Veinte Cohol is a short-cycle banana that grows well in Georgia and the Southeast. Its pups, or small shoots from the tree, can be planted in April. Its fruit is ready to harvest in October before plant-killing frost hits the southern part of the state. Like all bananas, it doesn’t tolerate cold temperatures.

Fonsah said Veinte Cohol can grow anywhere in the U.S. Department of Agriculture plant hardiness zone 8A as an ornamental landscape or nursery plant in addition to fruit production.

Typically, bananas need to mature on the tree for three months before harvest. Veinte Cohol’s bananas need just four to six weeks before they are ready to be plucked.

There are hundreds of varieties of bananas, but Americans typically prefer the Cavendish variety. When compared to Cavendish, Veinte Cohol bananas are smaller and a little tangier with a slight citrus taste.

Veinte Cohol bananas appeal to an ethnic market and sell for as much as $1.99 per pound. Americans typically pay between 45 cents and 65 cents per pound for Cavendish, Fonsah said.

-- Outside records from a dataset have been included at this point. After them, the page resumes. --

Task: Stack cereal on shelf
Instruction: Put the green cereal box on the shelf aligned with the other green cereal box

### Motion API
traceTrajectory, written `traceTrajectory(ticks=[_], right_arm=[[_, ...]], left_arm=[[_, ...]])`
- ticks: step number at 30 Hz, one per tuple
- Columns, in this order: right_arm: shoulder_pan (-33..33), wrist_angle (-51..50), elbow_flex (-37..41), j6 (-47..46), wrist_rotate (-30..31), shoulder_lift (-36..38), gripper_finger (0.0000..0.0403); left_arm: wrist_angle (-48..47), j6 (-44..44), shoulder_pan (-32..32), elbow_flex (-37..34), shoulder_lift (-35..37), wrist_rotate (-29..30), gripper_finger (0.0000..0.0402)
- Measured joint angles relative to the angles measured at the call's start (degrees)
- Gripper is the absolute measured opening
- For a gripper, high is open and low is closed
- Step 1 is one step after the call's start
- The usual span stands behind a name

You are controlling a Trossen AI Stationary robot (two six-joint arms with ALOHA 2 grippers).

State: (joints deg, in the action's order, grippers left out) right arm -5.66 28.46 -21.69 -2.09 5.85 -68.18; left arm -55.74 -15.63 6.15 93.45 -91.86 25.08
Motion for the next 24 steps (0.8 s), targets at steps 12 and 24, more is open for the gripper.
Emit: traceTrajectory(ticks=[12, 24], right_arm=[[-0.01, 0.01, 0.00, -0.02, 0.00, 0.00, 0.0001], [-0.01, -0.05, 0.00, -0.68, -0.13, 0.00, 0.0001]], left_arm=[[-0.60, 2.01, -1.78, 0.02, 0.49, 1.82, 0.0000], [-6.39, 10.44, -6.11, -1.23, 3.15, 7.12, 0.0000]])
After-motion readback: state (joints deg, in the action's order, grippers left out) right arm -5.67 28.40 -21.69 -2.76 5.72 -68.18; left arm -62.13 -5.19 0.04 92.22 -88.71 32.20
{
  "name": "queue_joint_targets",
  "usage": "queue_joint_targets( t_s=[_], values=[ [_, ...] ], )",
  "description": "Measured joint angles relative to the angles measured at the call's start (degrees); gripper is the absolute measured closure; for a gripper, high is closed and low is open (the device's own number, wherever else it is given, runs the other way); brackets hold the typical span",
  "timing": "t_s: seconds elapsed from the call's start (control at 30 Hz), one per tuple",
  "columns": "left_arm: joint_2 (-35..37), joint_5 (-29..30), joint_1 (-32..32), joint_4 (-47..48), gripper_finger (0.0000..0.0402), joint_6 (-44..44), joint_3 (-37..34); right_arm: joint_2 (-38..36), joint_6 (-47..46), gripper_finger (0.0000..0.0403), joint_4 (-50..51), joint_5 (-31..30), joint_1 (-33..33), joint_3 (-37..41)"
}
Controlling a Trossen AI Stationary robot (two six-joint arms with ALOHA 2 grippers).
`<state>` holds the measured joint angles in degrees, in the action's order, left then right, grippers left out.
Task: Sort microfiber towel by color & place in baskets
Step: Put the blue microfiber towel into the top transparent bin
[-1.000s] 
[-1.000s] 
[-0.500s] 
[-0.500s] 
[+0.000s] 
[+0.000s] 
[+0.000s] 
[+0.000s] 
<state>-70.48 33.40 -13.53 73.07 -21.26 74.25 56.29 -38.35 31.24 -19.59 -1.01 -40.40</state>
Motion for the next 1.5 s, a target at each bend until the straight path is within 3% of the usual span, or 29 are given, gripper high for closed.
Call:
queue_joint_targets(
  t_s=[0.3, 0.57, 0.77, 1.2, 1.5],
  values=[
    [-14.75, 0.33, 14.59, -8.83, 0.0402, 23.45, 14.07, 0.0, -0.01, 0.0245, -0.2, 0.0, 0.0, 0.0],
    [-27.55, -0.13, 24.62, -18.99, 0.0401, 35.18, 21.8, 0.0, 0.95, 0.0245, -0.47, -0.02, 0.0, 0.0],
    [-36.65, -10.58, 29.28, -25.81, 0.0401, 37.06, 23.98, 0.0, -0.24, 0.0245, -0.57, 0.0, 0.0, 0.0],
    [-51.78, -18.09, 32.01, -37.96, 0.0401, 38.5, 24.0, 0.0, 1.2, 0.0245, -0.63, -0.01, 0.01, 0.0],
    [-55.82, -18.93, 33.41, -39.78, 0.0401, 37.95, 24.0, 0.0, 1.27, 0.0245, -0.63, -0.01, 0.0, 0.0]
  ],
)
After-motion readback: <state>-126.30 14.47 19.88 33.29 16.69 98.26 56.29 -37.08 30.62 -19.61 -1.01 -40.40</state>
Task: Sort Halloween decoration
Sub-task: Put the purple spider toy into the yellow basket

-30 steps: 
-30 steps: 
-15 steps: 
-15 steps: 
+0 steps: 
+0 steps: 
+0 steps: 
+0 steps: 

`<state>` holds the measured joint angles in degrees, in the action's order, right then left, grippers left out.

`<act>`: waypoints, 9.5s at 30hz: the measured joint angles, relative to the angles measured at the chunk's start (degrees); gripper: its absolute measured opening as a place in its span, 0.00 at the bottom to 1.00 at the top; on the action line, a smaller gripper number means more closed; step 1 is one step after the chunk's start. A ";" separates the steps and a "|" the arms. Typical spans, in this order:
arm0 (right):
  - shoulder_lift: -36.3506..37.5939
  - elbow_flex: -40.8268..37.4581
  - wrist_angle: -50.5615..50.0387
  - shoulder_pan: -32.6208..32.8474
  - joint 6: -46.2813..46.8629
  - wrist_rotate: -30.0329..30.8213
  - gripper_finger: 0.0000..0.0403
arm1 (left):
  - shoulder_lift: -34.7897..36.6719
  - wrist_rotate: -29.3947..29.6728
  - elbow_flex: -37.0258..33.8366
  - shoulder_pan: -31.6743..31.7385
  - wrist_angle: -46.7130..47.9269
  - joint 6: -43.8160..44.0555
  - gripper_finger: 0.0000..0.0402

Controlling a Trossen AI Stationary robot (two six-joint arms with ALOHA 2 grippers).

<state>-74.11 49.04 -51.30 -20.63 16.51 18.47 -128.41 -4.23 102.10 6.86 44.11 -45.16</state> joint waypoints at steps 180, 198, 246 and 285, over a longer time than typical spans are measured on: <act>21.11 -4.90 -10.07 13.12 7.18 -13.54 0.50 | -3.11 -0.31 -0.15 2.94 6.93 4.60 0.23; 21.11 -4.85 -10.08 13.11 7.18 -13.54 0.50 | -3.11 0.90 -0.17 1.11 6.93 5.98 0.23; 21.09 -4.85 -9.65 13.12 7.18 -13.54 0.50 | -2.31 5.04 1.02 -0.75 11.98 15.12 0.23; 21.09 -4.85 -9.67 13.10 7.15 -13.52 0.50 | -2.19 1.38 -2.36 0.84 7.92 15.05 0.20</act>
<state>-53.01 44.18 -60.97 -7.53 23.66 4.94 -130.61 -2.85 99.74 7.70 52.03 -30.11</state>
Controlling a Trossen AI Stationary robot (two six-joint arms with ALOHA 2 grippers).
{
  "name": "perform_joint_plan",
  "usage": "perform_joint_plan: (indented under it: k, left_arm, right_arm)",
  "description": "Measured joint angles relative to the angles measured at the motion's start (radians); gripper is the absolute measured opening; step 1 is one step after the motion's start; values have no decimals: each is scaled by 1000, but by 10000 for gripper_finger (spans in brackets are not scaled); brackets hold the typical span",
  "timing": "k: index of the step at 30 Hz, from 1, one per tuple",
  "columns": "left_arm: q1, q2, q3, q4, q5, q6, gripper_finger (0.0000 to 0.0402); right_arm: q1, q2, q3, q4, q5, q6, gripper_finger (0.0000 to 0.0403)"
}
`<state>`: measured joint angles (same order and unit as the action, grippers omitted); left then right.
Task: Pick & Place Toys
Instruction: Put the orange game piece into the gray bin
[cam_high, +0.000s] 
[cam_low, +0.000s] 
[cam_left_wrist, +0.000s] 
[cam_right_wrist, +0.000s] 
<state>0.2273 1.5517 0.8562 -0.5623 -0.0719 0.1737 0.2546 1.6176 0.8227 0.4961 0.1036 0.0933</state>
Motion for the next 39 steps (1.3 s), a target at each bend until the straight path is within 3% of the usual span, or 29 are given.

“If we are satisfied to import all of our bananas, the money will go oversees. We may not be able to produce enough to compete oversees, but we can cut into that profit and keep part of our money over here,” Fonsah said. “We can also invest in other parts of our economy by purchasing fertilizer, equipment for farming and creating jobs.”

Most bananas are imported from Central America. American bananas — worth $13 million annually — are currently grown on 1,500 acres in Hawaii and 500 acres in Florida. The types produced in Florida are ethnic varieties, unlike the ones typically found in grocery stores.

“(Veinte Cohol) is perfect for small growers,” Fonsah said. “It is great to grow for fun, part-time, for agritourism and for additional supplemental income. Kids just freak out when they see these bananas growing.”

The UGA banana collaborative team includes UGA plant pathologist Pingsheng Ji, entomologist Will Hudson, agricultural engineers Paul Sumner and Gary Hawkins, Patricia Timper with USDA, and Fulbright scholar Daouda Kone from Cote D’Ivoire, West Africa.

In addition to growing bananas as a food crop, the team’s engineers are looking at the potential of using bananas or its by-products for alternative fuels.

The team first started the project at the UGA Bamboo Farm and Coastal Garden in Savannah, Ga. In 2009, they began studying them on the UGA campus in Tifton, Ga., too.